I have looked at the pictures on the first post of this thread.
I don't know if the kit will be produced with the transparent
panels or if they are solid.

If they are produced with transparent panels then just ignore
this post about the following product as it may not be 
necessary. Might still be necessary though, as simple decals
are not the same as the product I'm going to be talking about,
which is printed on plastic with an opaque black background
and translucent buttons printed.


Before anybody goes on a spiel, as I said years ago, the following products
I'm going to discuss can probably be bought via federationmodels.com and
starshipmodeler.com and maybe Culttvman.com . If not immediately you 
could contact them and ask them to see about getting them in their inventory
before ordering.



ThomasModels made an excellent set of transparencies designed
to be backlighted for the original kit,

which I'm assuming required the kit to be modified.

I bought a set once, put it away and lost the darn thing
before I even got a chance to read the directions!!!
But I remember examining the transparencies before 
putting them away and they were puuuuuurty!

Now that there is a new kit maybe he'll make a new set
and make them available via the three websites I mentioned
above.

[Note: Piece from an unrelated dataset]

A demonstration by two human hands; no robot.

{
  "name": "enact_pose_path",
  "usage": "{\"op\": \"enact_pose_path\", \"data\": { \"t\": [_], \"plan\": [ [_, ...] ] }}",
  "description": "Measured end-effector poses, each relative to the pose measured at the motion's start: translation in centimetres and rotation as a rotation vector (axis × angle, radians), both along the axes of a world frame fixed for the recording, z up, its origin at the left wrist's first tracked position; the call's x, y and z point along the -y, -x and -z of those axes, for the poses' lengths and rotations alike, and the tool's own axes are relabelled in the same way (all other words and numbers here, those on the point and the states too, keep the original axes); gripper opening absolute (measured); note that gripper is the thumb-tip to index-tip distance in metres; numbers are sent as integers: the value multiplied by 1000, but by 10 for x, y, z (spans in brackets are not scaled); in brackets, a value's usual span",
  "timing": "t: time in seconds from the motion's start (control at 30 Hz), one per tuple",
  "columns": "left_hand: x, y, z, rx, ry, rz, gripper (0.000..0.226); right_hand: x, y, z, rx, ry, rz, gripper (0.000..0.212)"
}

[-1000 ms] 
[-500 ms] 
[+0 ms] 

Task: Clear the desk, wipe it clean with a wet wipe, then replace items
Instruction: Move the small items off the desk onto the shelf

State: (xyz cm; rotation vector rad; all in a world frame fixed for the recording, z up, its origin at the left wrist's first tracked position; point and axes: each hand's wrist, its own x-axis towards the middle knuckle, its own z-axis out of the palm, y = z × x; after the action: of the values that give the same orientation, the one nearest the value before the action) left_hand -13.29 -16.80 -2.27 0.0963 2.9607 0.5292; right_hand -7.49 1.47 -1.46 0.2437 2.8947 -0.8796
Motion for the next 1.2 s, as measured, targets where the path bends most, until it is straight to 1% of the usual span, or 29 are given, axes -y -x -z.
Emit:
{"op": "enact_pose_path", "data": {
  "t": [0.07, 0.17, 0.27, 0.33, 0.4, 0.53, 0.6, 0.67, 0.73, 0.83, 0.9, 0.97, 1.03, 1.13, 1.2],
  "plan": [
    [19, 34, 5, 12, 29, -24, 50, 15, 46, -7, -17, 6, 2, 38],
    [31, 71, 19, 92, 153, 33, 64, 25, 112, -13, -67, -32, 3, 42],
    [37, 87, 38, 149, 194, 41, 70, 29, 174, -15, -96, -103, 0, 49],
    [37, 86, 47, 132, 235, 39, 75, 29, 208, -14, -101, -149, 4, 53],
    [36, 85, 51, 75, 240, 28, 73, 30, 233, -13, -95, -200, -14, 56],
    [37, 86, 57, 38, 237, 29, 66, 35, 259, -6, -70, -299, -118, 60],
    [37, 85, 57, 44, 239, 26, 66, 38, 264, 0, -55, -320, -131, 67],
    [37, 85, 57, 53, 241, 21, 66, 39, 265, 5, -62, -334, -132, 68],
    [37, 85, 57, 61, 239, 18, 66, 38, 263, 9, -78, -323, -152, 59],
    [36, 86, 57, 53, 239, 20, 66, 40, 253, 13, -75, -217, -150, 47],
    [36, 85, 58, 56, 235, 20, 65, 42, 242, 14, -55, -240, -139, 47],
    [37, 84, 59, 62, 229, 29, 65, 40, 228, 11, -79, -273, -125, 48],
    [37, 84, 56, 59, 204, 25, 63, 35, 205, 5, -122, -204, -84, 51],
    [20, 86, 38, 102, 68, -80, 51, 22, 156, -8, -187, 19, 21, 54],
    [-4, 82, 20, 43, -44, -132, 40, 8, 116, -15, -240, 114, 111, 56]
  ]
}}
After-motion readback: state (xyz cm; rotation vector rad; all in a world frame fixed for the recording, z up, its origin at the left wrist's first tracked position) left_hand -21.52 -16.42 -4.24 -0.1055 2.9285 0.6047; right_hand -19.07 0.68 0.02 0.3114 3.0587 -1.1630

That way more people profit and the customers can choose
their favorite vendor as well.

The old set would not have enough transparencies for
the full kit anyway.

From an artistic standpoint those panels were impressively
well designed.

Again all of this is assuming details about the kit I don't
know anything about. I have not seen any pics of the
final production version of the kit.

My assumptions might be totally wrong.
It happens all the time. 

Live and learn.

Maybe feek61 or someone who has intimate details of the
final kit knows more about this and could fill us in.


----------



## Chuck_P.R. (Jun 8, 2003)

feek61 said:


> Round 2 is re-releasing the classic AMT TOS Bridge model in August or September of this year. Round 2 has made some improvements from the original kit that include adding Spock's hooded veiwer, Sulu's targeting scope, reworked overhead displays and the biggest improvement which is adding stations to allow the builder to complete the entire circumference of the bridge. I built this kit when it was originally released and one of the things that really bugged me about it was that the decals were not at all accurate to what we saw on screen. I'm sure I was part of a very small fraction of modelers to notice since back in the day very little was actually documented about the various displays and control panels. Well, I am happy to announce that TOSGRAPHICS.COM has been working with Round 2 to create a very accurate decal set for the new release. Not only are the displays accurate but also the control panels and overhead displays are also all very accurate; right down to the correct colored buttons! Certain compromises of course had to be made due to the old tooling but this new release from Round 2 should allow the modeler to produce a far more accurate version of the bridge than possible before! I keep suggesting that Round 2 produce a newer larger scale bridge model but they have other projects in the works currently (like a new larger accurate Galileo model). If the 1/350 Enterprise continues to sell well, perhaps a larger, more accurate bridge model will be a possibility . . . . I know I'm keeping my fingers crossed!!!!  In any case, it was fun working with Round 2 on this project and hopefully everyone will enjoy the new release of the kit. I know I am looking forward to it! Below is a little preview of the graphics that TOSGRAPHICS.COM provided to Round 2 which will be part of the decals of the new Bridge model.
> 
> 
> 
> ...


Can you give details about how the panels in the kit are designed?
How they could be backlit, Et cetera?


----------



## mach7 (Mar 25, 2002)

I'm not involved in this kit at all, but it's my understanding that the whole kit is done in the original grey.
Anyway I should know on Thursday.


----------



## jaws62666 (Mar 25, 2009)

mach7 said:


> I'm not involved in this kit at all, but it's my understanding that the whole kit is done in the original grey.
> Anyway I should know on Thursday.


I have it. It is all in white.


----------



## Opus Penguin (Apr 19, 2004)

Chuck_P.R. said:


> Can you give details about how the panels in the kit are designed?
> How they could be backlit, Et cetera?


I hope in some form of plastic sheet instead of an actual decal. That way it can be glued to the model piece and backlit.


----------



## Fernando Mureb (Nov 12, 2006)

jaws62666 said:


> I have it. It is all in white.


OK. A little work there to cut off the panels. Nothing that a drill, a hobby knife and a file can't do. 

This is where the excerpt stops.